- REQUIREMENT:
From the entries provided below, copy each line that contains the word "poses".

(Data excerpts)
*** Block opens ***
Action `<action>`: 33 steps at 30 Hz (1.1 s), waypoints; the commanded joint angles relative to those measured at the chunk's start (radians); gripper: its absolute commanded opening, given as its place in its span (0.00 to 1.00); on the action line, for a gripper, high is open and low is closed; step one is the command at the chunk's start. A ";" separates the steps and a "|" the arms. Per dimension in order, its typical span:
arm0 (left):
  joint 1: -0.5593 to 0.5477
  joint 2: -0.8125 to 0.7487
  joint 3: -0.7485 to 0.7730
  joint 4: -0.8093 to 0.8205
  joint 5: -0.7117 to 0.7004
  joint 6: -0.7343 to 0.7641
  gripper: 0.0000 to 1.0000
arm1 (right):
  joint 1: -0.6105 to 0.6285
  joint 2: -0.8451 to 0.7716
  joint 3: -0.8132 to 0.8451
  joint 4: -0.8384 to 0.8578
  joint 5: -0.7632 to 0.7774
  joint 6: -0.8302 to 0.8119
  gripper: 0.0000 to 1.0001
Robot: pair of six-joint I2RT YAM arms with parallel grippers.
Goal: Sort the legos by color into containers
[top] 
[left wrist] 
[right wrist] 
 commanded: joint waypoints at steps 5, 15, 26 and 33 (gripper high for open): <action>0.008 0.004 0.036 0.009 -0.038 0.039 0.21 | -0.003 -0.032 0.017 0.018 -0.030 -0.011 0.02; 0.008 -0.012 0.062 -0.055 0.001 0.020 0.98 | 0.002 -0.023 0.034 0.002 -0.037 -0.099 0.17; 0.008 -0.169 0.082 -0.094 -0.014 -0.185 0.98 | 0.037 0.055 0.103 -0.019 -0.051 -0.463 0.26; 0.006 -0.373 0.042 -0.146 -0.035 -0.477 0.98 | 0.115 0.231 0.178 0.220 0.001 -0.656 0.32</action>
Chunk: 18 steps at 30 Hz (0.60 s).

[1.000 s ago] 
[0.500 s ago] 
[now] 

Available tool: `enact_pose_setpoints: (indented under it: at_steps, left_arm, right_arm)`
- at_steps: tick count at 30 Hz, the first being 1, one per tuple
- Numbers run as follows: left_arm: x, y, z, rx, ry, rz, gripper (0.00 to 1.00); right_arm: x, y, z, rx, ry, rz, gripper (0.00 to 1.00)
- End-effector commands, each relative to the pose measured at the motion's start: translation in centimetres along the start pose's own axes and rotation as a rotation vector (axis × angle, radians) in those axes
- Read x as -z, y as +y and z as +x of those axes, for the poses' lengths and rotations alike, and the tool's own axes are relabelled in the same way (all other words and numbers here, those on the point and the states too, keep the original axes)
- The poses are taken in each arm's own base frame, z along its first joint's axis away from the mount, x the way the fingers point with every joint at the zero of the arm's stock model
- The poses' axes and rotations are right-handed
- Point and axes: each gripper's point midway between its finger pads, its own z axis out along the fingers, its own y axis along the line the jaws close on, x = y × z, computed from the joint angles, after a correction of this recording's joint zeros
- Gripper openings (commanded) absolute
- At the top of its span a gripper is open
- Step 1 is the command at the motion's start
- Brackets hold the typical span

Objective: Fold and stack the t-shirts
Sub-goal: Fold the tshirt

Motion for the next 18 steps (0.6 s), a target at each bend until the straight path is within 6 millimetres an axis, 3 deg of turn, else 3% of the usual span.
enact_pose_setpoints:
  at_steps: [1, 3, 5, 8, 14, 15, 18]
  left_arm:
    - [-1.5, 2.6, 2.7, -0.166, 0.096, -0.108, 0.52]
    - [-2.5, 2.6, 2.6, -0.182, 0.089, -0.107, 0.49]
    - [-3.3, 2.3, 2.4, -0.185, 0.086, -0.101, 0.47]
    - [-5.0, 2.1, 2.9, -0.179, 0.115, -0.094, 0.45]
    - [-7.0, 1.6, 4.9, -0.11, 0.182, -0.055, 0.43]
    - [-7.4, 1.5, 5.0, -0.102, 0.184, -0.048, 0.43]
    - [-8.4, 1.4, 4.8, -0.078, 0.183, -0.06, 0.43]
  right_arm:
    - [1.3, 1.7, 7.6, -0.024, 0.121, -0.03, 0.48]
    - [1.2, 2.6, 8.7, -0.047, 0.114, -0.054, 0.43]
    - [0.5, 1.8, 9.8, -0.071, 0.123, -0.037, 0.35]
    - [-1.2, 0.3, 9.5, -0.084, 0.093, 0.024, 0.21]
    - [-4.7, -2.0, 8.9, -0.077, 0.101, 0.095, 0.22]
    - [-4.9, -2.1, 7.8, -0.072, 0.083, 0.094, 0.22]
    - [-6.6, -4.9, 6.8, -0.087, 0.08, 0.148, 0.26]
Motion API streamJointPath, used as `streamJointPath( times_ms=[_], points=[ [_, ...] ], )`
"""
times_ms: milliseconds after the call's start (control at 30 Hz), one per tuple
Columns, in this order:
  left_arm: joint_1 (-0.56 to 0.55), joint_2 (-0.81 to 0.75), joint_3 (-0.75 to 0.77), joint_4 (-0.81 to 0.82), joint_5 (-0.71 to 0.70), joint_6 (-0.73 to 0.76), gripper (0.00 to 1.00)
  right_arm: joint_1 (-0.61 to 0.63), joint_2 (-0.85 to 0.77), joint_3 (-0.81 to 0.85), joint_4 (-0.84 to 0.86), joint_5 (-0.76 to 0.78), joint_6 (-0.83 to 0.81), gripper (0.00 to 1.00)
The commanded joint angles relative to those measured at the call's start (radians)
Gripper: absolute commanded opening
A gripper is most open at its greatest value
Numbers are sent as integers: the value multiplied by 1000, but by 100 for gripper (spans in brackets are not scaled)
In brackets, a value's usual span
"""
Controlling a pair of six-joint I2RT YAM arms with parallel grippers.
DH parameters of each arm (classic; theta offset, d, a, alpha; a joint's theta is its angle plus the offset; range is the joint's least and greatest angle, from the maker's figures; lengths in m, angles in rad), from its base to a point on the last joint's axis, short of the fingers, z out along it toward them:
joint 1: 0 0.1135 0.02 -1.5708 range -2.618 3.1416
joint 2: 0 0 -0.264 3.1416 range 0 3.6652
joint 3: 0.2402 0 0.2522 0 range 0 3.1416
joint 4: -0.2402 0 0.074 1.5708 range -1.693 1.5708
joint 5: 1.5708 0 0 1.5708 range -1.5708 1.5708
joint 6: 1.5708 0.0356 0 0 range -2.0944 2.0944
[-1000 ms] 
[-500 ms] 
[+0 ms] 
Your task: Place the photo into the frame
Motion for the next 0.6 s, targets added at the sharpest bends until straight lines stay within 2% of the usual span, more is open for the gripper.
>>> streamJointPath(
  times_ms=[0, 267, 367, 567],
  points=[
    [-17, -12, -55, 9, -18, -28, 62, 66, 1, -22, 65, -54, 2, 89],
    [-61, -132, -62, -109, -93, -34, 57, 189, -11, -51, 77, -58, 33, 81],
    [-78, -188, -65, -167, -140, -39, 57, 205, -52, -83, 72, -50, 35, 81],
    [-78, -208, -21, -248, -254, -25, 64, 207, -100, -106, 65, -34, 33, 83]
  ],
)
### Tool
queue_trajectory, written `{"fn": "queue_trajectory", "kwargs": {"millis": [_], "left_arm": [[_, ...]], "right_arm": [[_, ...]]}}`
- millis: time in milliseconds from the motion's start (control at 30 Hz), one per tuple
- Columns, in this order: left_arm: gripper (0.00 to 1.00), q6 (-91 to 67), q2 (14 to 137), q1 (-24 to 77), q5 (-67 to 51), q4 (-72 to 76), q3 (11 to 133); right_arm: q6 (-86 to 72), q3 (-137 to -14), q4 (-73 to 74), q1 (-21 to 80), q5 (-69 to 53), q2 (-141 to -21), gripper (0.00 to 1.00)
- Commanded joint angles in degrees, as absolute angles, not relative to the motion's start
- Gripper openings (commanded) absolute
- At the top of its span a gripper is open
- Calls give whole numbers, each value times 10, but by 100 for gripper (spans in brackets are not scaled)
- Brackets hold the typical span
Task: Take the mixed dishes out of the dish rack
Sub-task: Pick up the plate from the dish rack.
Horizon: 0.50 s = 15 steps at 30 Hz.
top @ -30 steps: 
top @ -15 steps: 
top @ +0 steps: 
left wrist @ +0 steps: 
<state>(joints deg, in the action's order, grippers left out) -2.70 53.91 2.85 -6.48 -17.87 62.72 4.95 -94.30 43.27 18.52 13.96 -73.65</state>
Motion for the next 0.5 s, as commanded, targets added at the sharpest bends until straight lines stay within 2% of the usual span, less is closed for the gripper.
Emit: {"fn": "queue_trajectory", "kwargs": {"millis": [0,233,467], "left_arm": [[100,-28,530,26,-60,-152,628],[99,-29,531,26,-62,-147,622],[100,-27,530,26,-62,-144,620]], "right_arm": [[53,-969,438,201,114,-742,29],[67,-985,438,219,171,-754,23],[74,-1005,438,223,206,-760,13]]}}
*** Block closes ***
- TASK OUTPUT:
- Read x as -z, y as +y and z as +x of those axes, for the poses' lengths and rotations alike, and the tool's own axes are relabelled in the same way (all other words and numbers here, those on the point and the states too, keep the original axes)
- The poses are taken in each arm's own base frame, z along its first joint's axis away from the mount, x the way the fingers point with every joint at the zero of the arm's stock model
- The poses' axes and rotations are right-handed

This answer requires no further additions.